About this exercise:
Go to the line holding "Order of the" in the data below and repeat it exactly, then each line after it up to and including the one holding "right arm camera". Omit pictures.

Entries supplied:
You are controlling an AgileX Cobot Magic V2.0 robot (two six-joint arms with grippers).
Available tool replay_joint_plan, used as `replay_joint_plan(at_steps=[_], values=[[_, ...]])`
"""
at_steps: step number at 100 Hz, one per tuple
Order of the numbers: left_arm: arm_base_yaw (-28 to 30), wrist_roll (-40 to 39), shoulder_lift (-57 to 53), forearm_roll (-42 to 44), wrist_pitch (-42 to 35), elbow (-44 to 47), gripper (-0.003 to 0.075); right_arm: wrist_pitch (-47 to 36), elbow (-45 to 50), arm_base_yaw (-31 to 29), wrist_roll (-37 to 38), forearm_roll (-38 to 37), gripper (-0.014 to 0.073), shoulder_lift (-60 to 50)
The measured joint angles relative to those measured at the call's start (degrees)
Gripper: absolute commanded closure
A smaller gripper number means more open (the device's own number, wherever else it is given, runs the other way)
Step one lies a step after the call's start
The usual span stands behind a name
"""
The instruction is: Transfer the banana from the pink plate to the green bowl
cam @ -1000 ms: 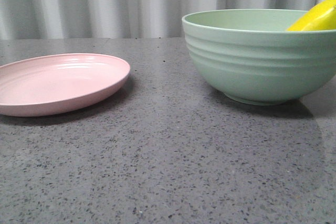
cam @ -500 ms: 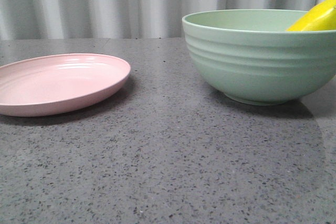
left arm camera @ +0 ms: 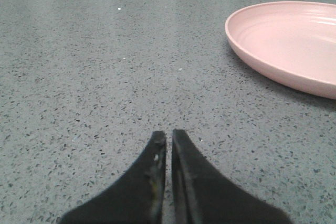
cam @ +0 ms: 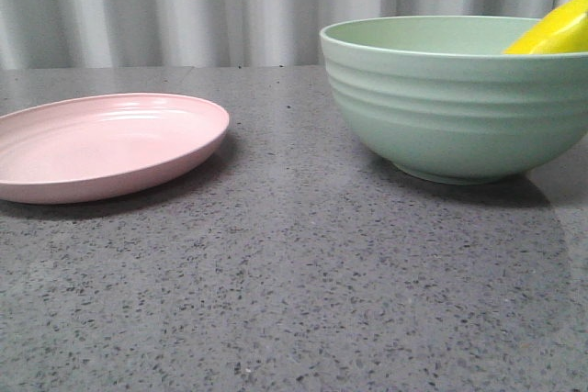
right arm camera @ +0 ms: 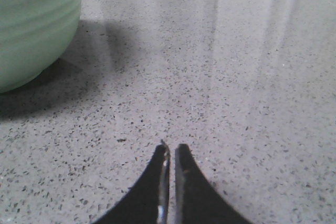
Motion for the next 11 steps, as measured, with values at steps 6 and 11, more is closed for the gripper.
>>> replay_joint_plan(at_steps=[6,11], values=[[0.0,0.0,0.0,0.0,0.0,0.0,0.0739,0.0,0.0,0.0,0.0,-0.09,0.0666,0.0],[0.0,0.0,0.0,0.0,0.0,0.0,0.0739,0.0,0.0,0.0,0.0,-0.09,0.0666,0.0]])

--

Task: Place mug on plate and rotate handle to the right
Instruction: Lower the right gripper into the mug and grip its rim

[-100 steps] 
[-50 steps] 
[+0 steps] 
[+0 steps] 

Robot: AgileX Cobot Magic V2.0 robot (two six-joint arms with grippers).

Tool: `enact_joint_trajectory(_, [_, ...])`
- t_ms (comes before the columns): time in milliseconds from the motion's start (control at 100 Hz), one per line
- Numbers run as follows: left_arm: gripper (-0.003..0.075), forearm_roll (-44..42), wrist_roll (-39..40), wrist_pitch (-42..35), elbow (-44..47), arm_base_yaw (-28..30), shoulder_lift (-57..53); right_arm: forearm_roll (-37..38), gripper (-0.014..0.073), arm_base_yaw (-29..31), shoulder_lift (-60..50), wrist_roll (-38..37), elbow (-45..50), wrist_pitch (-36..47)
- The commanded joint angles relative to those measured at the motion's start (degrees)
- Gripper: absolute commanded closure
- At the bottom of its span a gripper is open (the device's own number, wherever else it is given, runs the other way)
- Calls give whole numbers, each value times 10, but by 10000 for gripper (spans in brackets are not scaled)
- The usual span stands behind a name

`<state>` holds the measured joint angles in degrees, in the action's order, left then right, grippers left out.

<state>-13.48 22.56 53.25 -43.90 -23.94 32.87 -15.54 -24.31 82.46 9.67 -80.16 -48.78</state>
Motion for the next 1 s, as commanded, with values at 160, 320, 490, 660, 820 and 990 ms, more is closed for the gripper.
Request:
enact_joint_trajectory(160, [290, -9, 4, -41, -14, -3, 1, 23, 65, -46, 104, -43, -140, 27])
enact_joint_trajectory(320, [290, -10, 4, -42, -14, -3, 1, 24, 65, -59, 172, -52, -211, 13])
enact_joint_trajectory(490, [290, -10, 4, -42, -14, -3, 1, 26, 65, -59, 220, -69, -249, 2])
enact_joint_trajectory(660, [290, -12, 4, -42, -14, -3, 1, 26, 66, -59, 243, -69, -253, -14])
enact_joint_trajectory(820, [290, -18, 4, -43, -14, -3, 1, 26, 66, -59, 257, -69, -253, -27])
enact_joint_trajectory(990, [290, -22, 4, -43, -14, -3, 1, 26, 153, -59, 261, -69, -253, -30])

Exercise output:
Order of the numbers: left_arm: arm_base_yaw (-28 to 30), wrist_roll (-40 to 39), shoulder_lift (-57 to 53), forearm_roll (-42 to 44), wrist_pitch (-42 to 35), elbow (-44 to 47), gripper (-0.003 to 0.075); right_arm: wrist_pitch (-47 to 36), elbow (-45 to 50), arm_base_yaw (-31 to 29), wrist_roll (-37 to 38), forearm_roll (-38 to 37), gripper (-0.014 to 0.073), shoulder_lift (-60 to 50)
The measured joint angles relative to those measured at the call's start (degrees)
Gripper: absolute commanded closure
A smaller gripper number means more open (the device's own number, wherever else it is given, runs the other way)
Step one lies a step after the call's start
The usual span stands behind a name
"""
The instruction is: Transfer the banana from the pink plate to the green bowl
cam @ -1000 ms: 
cam @ -500 ms: 
left arm camera @ +0 ms: 
cam @ +0 ms: 
right arm camera @ +0 ms: 

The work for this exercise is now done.